(1.) This appeal relates only to plot No. 1 of schedule No. 1 in the plaint. The learned Subordinate Judge has with regard to this plot dismissed the plaintiff s claim for khas possession finding that Amina Bibi, defendant No. 5, has throughout been in possession of this plot as tenant and that he has in no way forfeited her right as such.
(2.) It was argued before us that inasmuch as Amina Bibi was not made a party in the appeal in the Court below no decree could be passed in her favour by this Court. But we are of opinion that that contention is not sound. Defendant No. 5 was not a party to the appeal in the Court below which was preferred by defendant No. 1. The plaintiffs who come to this Court on appeal hare joined Amina Bibi, defendant No. 5, as a party-respondent, and it appears to us that it is not only open to us but our duty to pass a decree which shall be final and shall decide the rights of all the parties to the suit who are parties to this appeal, That authority is clearly given by Order XLI, Rule 33. It was argued that the order of the lower Appellate Court having been made before the first of January 1909 when the Civil Procedure Code of 1908 came into force, this appeal must be governed by the provisions of the Code of 1882. We cannot, however, accede to that argument. When the present Civil Procedure Code came into force on the 18th January 1909; it applied, so far as procedure is concerned, to all cases which were then pending or to be instituted. Section 154, which says, nothing in this Code shall affect any present right of appeal which shall have accrued to any party at its commencement," must mean that nothing in this Code shall prejudicially affect any such right of appeal.

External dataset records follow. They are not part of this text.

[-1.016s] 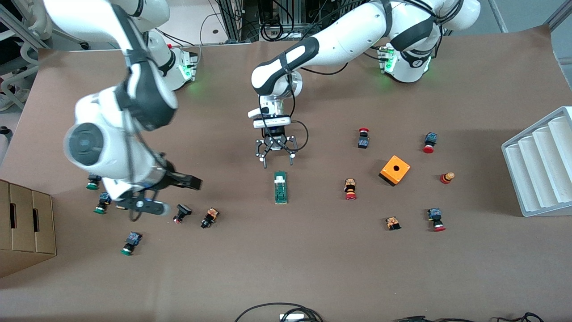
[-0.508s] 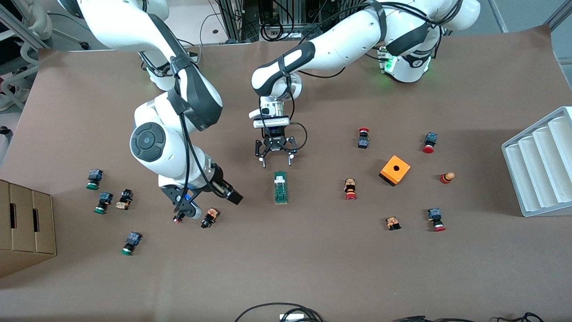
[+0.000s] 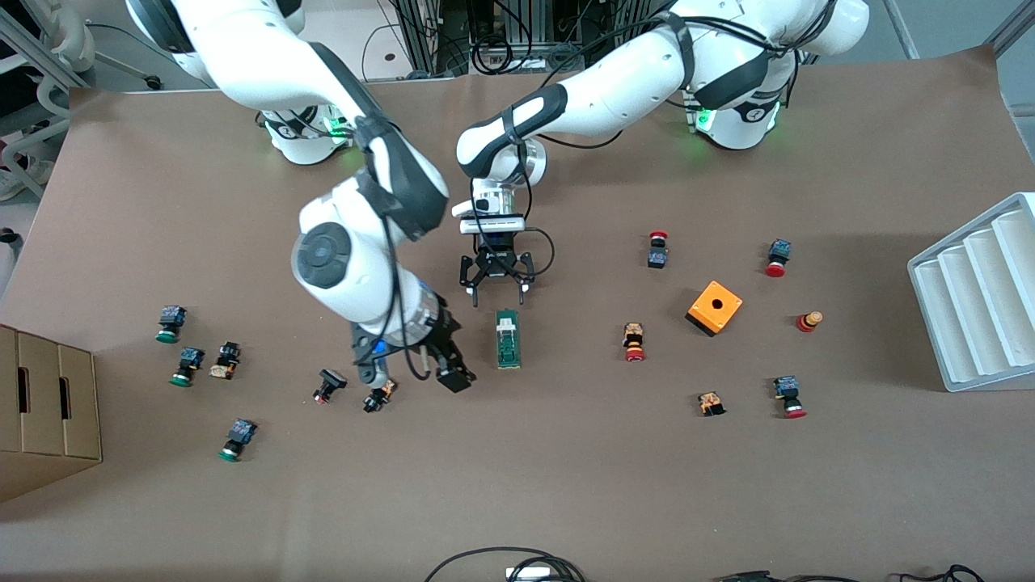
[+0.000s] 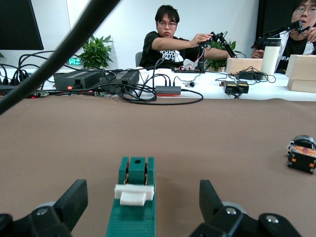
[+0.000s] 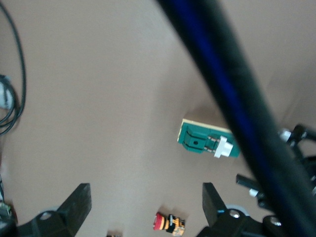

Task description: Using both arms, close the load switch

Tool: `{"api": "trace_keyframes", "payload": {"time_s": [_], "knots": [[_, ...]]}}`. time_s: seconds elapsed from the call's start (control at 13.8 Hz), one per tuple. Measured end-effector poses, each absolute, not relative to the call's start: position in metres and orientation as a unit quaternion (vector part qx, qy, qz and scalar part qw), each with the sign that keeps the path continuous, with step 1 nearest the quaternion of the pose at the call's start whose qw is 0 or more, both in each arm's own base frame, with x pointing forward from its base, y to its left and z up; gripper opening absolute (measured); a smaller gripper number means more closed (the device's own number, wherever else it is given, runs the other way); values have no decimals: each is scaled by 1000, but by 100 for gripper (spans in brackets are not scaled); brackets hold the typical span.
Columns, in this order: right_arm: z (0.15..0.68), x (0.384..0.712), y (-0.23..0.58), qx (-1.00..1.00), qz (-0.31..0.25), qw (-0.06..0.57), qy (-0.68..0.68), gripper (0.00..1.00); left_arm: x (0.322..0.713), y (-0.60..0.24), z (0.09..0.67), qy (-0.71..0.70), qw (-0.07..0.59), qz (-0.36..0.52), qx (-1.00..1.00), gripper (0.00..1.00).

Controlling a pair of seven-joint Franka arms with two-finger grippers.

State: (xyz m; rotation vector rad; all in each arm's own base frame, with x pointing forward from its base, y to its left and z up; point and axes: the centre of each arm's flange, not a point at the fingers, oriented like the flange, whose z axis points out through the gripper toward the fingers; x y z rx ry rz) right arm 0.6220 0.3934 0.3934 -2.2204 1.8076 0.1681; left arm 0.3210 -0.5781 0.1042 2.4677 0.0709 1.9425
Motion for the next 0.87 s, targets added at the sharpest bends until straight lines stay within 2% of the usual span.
{"api": "trace_keyframes", "payload": {"time_s": [0.87], "knots": [[352,582,436,-761,53,78,642,100,332,-577,90,41,-1,619,784,100]]}}
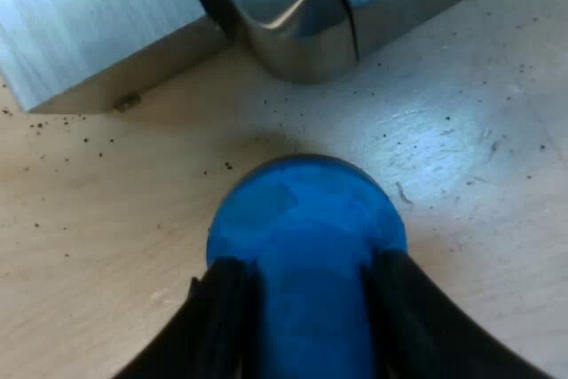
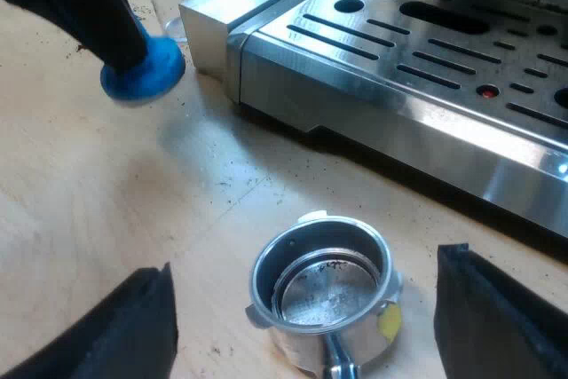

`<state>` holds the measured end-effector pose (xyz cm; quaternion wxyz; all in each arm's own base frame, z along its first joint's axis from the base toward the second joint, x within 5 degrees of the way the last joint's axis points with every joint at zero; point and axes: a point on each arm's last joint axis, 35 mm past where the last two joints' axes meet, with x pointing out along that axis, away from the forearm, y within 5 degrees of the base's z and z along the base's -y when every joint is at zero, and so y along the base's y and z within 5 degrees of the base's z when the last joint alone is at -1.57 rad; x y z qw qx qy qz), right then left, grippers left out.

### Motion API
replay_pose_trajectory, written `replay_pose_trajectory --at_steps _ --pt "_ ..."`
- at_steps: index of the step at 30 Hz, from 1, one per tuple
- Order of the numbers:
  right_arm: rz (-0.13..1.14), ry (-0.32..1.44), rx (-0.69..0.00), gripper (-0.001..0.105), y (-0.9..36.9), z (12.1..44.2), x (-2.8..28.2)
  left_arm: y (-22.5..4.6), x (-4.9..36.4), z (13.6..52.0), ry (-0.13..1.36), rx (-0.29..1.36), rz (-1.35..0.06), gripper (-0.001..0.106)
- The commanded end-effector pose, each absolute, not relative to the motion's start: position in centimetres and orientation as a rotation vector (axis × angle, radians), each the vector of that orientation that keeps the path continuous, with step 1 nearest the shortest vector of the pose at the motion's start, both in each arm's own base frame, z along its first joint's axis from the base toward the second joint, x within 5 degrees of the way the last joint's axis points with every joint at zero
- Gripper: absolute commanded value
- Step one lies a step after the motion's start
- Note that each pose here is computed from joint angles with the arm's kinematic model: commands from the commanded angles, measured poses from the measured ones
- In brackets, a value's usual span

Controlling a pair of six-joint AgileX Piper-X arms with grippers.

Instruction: Grind coffee beans and then tamp

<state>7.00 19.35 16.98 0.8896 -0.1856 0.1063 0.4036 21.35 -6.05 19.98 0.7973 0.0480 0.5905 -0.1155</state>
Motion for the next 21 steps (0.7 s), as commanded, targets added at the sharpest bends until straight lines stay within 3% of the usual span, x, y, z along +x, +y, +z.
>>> replay_pose_trajectory --at_steps 1,14,18,21 --pt "0.833 0.202 -0.378 0.063 19.4 17.3 7.1 -6.1 21.8 19.0 1.285 0.101 -0.223 0.000" --pt "0.833 0.202 -0.376 0.063 19.4 17.3 7.1 -6.4 22.5 16.3 1.403 0.073 -0.217 0.001" --pt "0.833 0.202 -0.376 0.063 19.4 17.3 7.1 -6.4 22.5 16.1 1.413 0.074 -0.215 0.013" --pt "0.833 0.202 -0.376 0.063 19.4 17.3 7.1 -6.4 22.5 16.1 1.413 0.074 -0.215 0.030"
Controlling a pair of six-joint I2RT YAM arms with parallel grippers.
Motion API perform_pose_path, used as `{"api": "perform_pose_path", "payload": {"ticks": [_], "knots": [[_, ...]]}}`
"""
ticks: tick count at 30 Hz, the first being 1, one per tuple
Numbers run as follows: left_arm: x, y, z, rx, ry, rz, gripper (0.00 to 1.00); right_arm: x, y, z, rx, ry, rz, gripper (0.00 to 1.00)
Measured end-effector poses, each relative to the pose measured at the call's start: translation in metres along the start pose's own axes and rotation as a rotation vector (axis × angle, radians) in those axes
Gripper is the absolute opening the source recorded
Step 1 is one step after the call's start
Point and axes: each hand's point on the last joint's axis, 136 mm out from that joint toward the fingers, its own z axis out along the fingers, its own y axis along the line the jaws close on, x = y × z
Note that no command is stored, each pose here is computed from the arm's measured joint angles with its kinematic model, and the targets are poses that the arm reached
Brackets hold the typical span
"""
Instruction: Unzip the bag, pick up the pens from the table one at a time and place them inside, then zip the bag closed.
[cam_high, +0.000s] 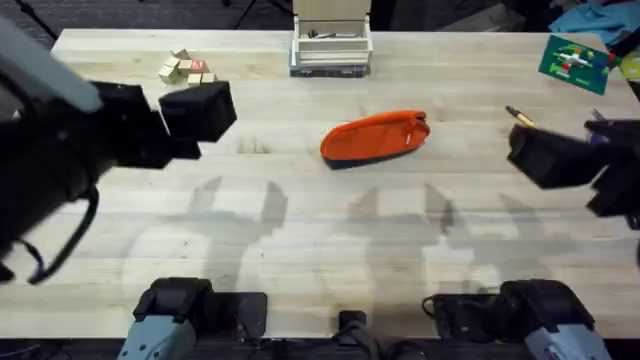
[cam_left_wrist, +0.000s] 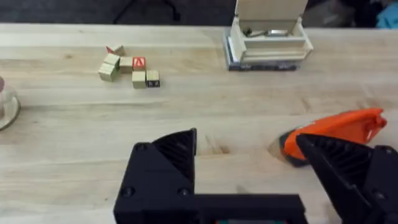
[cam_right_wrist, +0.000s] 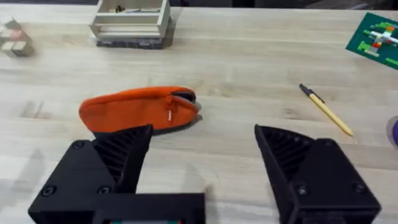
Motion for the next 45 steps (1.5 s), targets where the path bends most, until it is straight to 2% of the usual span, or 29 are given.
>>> {"api": "perform_pose_path", "payload": {"ticks": [7,14,19,25,32,39,45], "knots": [[-0.010,-0.003,0.016,0.022,0.097,0.049,0.994,-0.013,0.000,0.003,0.002,0.052,0.025,0.998],[0.000,-0.014,0.038,0.111,0.175,0.122,0.994,-0.021,0.000,0.008,0.002,0.034,0.024,0.998],[0.008,-0.031,0.050,0.240,0.210,0.253,0.994,-0.026,0.000,0.008,0.001,0.013,0.022,0.998],[0.020,-0.055,0.064,0.441,0.236,0.403,0.993,-0.038,0.000,0.008,-0.001,-0.034,0.016,0.997],[0.029,-0.086,0.071,0.709,0.180,0.573,0.993,-0.043,0.001,0.008,-0.002,-0.055,0.014,0.998],[0.034,-0.104,0.075,0.890,0.103,0.662,0.993,-0.043,0.001,0.008,-0.002,-0.055,0.014,0.998],[0.044,-0.108,0.087,0.964,0.108,0.662,0.993,-0.043,0.001,0.008,-0.002,-0.055,0.014,0.998]]}}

That section can have no bearing on the powers of an Appellate Court in dealing with appeals before it. Taking then the case of defendant No. 5, it appears to us to be concluded by the finding of fact at which the learned Subordinate Judge has arrived. He found that she was the sole tenant of this plot of land, that she has not forfeited her right as a tenant in it, that she has never anywhere denied the title of the plaintiffs in it, that she lived separately from the defendant No. 1 and was entitled to remain in possession of the land on payment of rent. This being the state of facts, the lower Appellate Court was correct in passing a decree in her favour and dismissing the plaintiff s claim for ejectment and khas possession in respect of plot No. 1 of schedule No. 1.
(3.) This appeal must, therefore be dismissed with costs.